Task requirements:
Please tally every line in the listing below where the word "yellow" appears, then give the number and nothing more.

Supplied data:

++++++++

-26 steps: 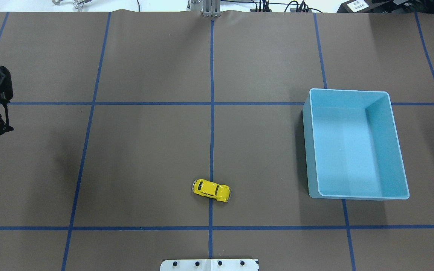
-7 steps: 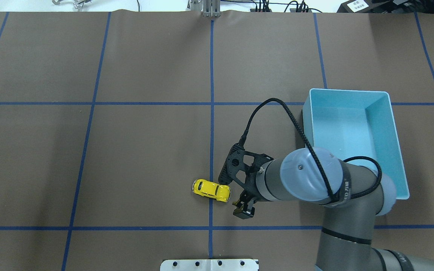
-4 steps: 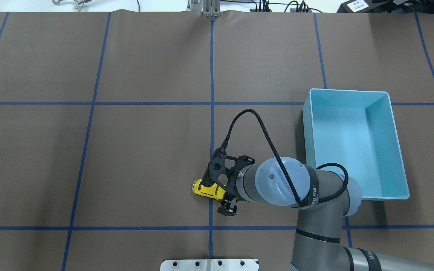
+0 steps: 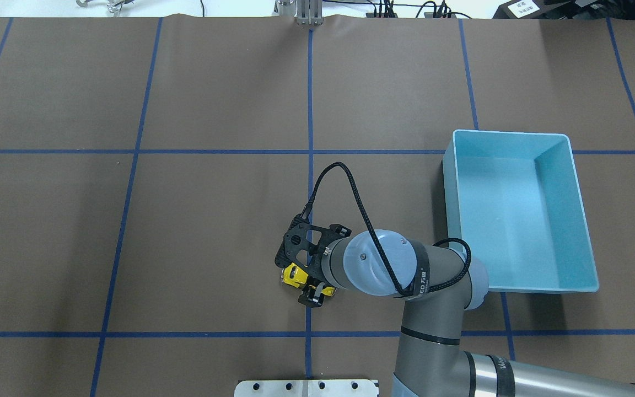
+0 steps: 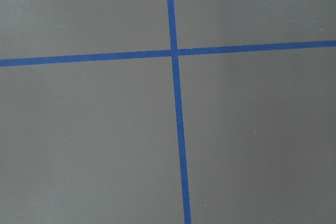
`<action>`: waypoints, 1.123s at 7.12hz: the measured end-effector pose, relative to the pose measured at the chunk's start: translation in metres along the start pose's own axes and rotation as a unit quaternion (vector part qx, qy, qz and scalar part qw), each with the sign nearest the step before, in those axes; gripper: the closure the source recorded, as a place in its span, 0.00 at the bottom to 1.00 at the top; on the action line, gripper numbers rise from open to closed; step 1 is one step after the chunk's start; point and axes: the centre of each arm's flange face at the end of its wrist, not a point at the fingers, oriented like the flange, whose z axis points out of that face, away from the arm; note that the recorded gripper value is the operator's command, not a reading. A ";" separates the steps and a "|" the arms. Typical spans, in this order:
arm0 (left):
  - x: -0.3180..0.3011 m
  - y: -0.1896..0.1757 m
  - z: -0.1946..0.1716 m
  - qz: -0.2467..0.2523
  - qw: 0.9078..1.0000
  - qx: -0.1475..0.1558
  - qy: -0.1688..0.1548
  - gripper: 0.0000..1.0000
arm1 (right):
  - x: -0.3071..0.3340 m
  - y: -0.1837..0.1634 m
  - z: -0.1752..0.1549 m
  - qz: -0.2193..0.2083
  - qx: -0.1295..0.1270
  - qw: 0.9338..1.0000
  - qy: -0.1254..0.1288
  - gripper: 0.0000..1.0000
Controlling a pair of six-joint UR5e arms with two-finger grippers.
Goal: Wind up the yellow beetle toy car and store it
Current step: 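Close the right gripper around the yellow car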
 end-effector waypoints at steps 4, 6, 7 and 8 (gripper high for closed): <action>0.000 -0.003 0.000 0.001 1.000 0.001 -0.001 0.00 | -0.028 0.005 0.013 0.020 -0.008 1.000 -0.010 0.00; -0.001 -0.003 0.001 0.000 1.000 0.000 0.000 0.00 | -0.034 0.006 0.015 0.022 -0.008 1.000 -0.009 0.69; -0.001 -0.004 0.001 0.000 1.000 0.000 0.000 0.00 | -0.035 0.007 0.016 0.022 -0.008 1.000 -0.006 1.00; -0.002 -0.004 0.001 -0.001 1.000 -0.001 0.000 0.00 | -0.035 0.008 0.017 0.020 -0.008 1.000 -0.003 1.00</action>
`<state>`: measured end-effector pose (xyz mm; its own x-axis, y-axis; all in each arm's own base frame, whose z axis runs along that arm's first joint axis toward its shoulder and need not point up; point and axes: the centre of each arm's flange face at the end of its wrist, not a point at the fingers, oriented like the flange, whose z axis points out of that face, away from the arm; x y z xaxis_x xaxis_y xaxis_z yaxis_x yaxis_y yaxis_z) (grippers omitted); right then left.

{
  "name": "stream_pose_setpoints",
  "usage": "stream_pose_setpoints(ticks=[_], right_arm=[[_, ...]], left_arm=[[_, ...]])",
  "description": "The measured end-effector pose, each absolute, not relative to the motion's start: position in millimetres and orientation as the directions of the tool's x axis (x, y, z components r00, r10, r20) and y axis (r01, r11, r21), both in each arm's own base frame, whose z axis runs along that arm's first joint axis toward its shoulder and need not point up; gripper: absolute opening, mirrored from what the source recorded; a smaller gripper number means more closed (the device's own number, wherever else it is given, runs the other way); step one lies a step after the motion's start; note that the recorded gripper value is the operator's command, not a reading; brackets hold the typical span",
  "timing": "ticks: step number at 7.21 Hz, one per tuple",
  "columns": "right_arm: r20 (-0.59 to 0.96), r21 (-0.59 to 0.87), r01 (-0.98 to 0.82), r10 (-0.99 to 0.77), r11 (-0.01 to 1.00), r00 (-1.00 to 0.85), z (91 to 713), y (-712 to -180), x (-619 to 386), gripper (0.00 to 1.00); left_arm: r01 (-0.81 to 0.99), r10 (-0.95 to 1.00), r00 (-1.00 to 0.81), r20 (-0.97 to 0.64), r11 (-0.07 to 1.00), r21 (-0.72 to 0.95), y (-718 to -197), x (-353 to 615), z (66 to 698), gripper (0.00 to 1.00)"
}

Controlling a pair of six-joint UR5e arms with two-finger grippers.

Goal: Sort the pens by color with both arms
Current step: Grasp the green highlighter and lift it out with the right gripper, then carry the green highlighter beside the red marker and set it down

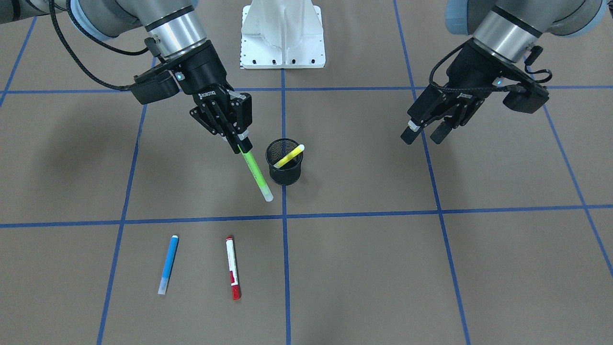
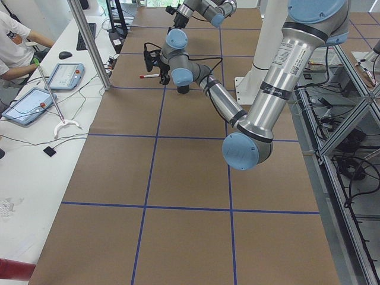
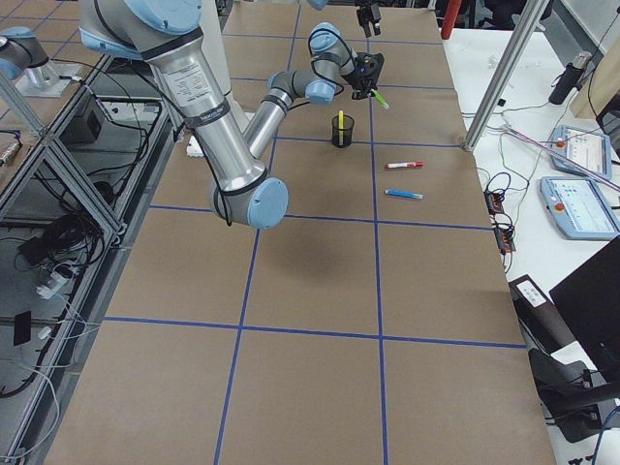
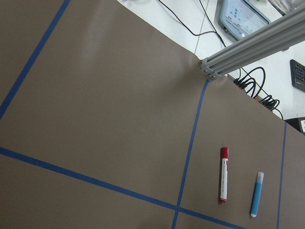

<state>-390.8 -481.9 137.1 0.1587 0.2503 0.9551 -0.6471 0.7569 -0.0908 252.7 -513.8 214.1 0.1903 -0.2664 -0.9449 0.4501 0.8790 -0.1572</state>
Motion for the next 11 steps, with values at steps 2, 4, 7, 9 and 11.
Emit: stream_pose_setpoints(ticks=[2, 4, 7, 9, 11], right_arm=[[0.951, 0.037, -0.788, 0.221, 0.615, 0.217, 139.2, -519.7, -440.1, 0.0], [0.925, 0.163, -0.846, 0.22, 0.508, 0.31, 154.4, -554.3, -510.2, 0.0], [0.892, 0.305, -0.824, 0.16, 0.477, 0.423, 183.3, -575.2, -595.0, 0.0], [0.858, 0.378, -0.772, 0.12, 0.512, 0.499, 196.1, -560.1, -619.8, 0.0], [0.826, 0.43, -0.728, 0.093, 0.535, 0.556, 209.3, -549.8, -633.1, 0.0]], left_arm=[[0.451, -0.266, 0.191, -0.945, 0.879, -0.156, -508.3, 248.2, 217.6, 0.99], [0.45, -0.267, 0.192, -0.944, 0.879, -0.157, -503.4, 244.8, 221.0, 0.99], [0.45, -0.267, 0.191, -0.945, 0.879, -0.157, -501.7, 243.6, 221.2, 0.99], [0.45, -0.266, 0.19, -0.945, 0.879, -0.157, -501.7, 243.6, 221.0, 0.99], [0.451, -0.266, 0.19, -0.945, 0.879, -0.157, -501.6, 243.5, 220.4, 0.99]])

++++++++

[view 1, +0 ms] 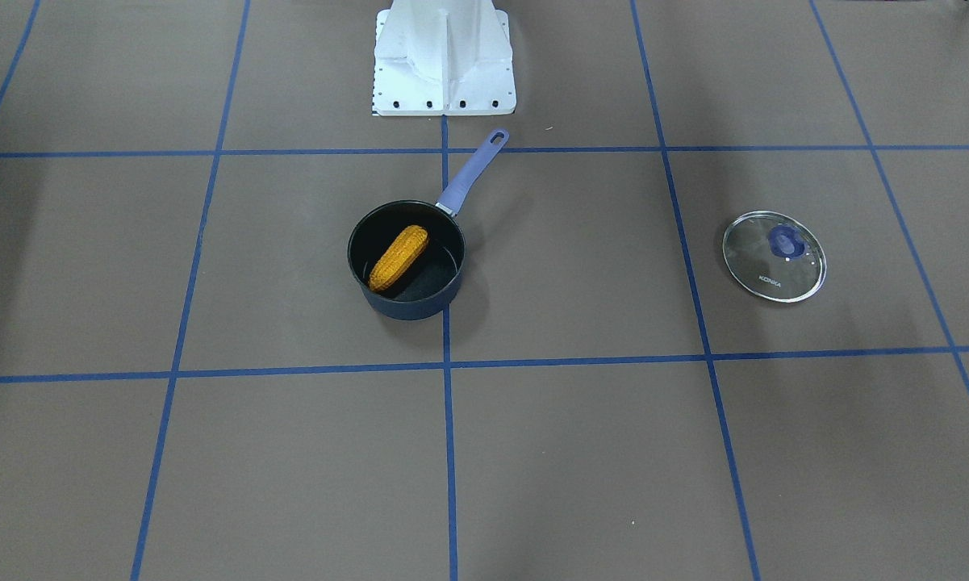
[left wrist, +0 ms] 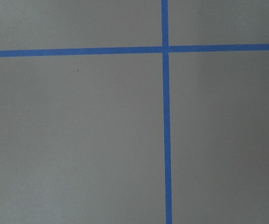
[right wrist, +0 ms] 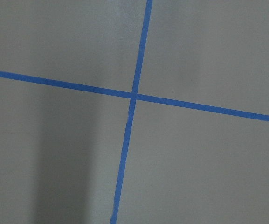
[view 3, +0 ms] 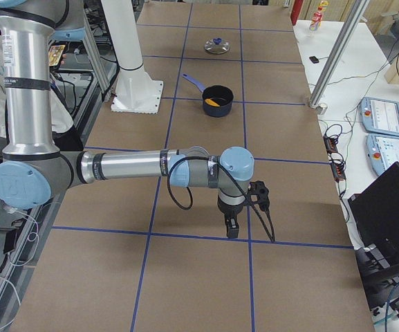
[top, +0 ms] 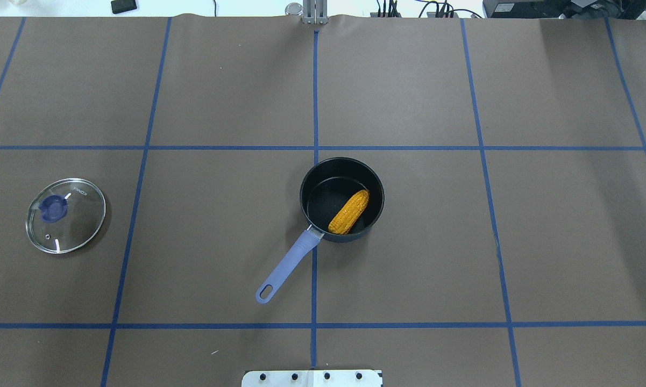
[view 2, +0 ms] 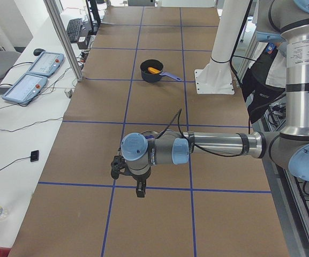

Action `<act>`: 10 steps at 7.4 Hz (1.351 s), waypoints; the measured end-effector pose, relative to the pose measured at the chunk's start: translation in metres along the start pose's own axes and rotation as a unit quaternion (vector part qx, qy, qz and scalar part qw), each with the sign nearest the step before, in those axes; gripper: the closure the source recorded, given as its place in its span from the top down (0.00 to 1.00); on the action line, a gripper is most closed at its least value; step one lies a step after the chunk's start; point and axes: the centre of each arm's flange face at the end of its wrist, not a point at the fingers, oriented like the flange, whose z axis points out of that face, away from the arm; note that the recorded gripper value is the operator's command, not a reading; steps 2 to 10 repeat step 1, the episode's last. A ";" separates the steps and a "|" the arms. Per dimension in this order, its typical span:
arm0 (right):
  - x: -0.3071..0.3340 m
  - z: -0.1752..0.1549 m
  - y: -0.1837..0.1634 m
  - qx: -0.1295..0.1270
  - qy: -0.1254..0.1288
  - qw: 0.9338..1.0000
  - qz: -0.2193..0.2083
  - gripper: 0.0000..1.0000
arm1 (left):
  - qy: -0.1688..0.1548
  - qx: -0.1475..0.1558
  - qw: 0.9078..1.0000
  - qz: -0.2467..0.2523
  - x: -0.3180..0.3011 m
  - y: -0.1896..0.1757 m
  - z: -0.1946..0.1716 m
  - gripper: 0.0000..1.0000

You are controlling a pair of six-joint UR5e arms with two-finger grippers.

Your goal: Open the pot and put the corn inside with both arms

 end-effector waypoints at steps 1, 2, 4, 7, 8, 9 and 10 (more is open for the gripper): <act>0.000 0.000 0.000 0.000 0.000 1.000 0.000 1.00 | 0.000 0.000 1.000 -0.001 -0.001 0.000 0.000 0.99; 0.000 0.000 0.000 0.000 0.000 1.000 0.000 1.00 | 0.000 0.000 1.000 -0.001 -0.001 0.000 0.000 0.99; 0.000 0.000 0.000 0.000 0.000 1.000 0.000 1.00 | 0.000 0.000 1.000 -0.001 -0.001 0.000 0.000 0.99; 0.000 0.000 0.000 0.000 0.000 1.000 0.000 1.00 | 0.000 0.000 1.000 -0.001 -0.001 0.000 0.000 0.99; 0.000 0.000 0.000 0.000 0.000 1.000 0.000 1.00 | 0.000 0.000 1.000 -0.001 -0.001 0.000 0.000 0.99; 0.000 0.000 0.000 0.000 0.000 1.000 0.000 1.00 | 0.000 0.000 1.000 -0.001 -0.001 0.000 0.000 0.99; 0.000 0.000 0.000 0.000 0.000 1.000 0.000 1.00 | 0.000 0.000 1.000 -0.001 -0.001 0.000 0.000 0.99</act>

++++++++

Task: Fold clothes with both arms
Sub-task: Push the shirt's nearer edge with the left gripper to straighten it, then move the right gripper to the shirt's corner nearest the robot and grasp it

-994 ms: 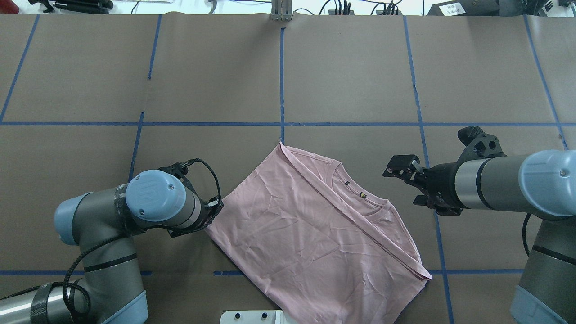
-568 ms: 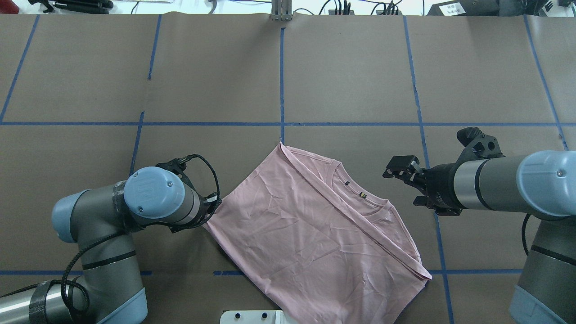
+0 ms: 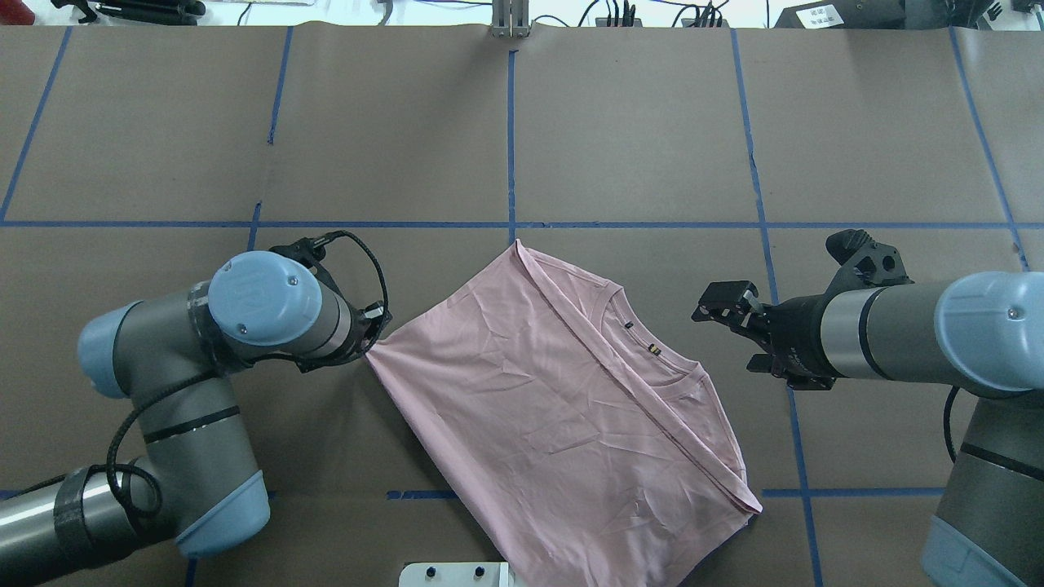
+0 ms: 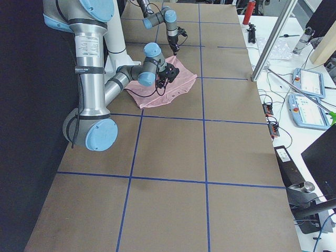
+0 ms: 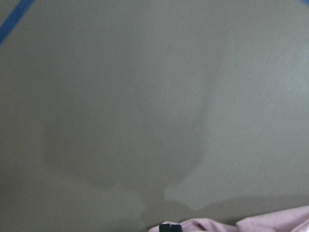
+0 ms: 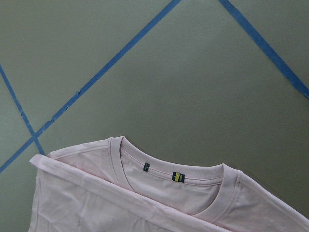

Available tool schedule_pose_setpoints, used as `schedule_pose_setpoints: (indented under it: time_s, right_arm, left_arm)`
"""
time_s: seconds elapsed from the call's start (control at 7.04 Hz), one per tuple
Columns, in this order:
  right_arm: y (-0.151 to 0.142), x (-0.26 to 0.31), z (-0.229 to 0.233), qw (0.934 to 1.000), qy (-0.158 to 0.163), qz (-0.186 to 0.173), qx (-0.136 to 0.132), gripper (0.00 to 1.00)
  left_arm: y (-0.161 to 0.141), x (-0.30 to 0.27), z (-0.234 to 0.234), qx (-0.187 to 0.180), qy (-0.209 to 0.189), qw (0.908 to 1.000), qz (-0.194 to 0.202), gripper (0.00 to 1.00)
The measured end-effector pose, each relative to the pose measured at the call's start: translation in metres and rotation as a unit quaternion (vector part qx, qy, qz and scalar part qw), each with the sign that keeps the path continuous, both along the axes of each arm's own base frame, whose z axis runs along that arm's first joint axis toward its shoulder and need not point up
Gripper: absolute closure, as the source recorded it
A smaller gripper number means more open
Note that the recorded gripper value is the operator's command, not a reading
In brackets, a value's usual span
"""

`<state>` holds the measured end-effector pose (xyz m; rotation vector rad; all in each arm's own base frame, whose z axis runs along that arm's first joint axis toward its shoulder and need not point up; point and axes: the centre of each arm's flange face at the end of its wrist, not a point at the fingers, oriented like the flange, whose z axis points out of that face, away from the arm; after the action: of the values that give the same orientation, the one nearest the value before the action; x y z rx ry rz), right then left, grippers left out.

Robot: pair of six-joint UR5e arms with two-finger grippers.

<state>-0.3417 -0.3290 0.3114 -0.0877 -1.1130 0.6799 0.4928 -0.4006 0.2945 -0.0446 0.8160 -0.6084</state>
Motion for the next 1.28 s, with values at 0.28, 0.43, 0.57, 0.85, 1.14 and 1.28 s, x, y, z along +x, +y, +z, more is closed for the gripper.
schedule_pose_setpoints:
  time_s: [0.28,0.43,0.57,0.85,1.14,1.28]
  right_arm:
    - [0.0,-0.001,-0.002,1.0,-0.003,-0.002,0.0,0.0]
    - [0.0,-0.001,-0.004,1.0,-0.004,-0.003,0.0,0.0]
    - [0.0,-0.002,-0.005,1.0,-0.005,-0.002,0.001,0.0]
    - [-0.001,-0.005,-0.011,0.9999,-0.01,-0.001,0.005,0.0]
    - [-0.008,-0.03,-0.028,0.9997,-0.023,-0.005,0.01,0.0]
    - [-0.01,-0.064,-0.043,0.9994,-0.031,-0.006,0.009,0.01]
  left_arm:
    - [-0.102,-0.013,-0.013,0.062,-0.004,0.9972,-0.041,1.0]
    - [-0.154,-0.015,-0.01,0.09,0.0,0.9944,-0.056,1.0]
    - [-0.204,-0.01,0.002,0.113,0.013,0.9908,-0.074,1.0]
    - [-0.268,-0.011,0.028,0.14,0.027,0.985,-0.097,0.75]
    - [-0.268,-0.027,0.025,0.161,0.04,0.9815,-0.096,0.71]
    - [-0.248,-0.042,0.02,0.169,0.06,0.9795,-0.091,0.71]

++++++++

Output below:
2